Task brief:
Everything from the line containing "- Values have" to the last line of the listing below, inclusive, is what you should output, exactly as it appears.

Information supplied:
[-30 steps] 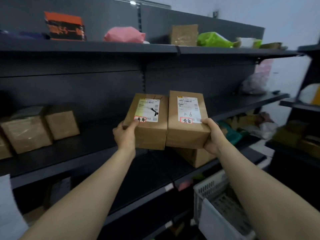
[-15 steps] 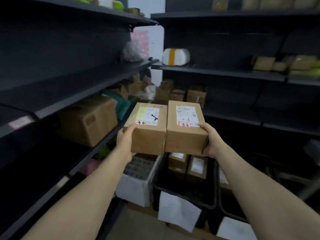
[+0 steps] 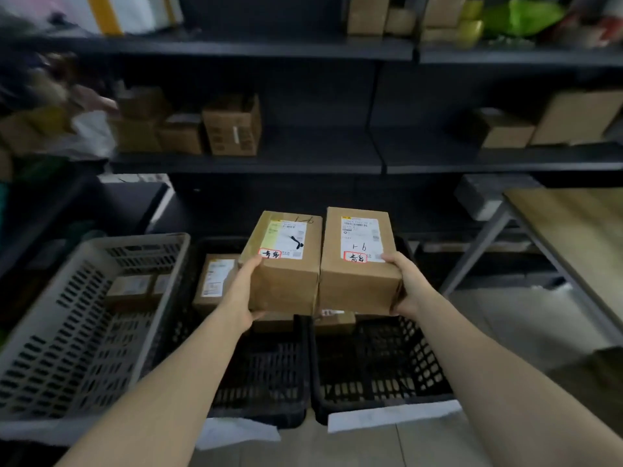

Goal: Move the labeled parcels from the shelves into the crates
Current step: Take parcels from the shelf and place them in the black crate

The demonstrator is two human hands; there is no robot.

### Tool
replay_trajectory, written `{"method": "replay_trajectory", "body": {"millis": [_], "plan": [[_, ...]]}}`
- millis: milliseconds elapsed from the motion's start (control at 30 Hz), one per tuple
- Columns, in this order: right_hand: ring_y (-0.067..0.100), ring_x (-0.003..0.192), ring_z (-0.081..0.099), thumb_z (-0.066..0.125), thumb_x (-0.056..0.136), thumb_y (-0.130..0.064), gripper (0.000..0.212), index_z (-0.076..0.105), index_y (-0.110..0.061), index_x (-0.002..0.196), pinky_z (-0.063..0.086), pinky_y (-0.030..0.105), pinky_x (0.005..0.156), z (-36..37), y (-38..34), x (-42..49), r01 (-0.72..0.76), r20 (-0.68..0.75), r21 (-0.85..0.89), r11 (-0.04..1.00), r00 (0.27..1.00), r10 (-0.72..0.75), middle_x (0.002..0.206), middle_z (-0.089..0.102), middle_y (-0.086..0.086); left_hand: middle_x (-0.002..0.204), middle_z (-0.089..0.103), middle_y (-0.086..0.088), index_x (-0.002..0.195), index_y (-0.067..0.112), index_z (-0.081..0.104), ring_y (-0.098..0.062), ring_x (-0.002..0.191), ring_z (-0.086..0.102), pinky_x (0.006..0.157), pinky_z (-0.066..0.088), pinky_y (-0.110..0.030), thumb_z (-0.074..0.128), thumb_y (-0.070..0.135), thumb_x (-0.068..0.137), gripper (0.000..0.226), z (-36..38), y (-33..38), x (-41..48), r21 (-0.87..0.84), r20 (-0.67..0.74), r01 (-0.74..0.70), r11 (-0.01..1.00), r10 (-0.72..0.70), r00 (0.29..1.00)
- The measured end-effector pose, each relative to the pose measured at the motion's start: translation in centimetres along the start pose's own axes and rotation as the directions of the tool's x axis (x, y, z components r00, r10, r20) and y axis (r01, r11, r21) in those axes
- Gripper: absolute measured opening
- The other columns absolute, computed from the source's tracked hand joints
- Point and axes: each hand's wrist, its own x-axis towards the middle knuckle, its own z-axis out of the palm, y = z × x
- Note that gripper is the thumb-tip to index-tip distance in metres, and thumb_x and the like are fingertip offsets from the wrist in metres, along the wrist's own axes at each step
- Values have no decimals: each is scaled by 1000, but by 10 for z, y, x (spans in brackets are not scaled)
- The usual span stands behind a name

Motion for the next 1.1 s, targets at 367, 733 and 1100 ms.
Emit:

Written answer:
- Values have no decimals: each is scaled by 1000, but by 10 for z, y, x (spans in brackets are not scaled)
- The usual span stands behind a name

Motion for the next 1.1 s, targets at 367, 733 and 1100 ms.
Emit:

The output requires no additions.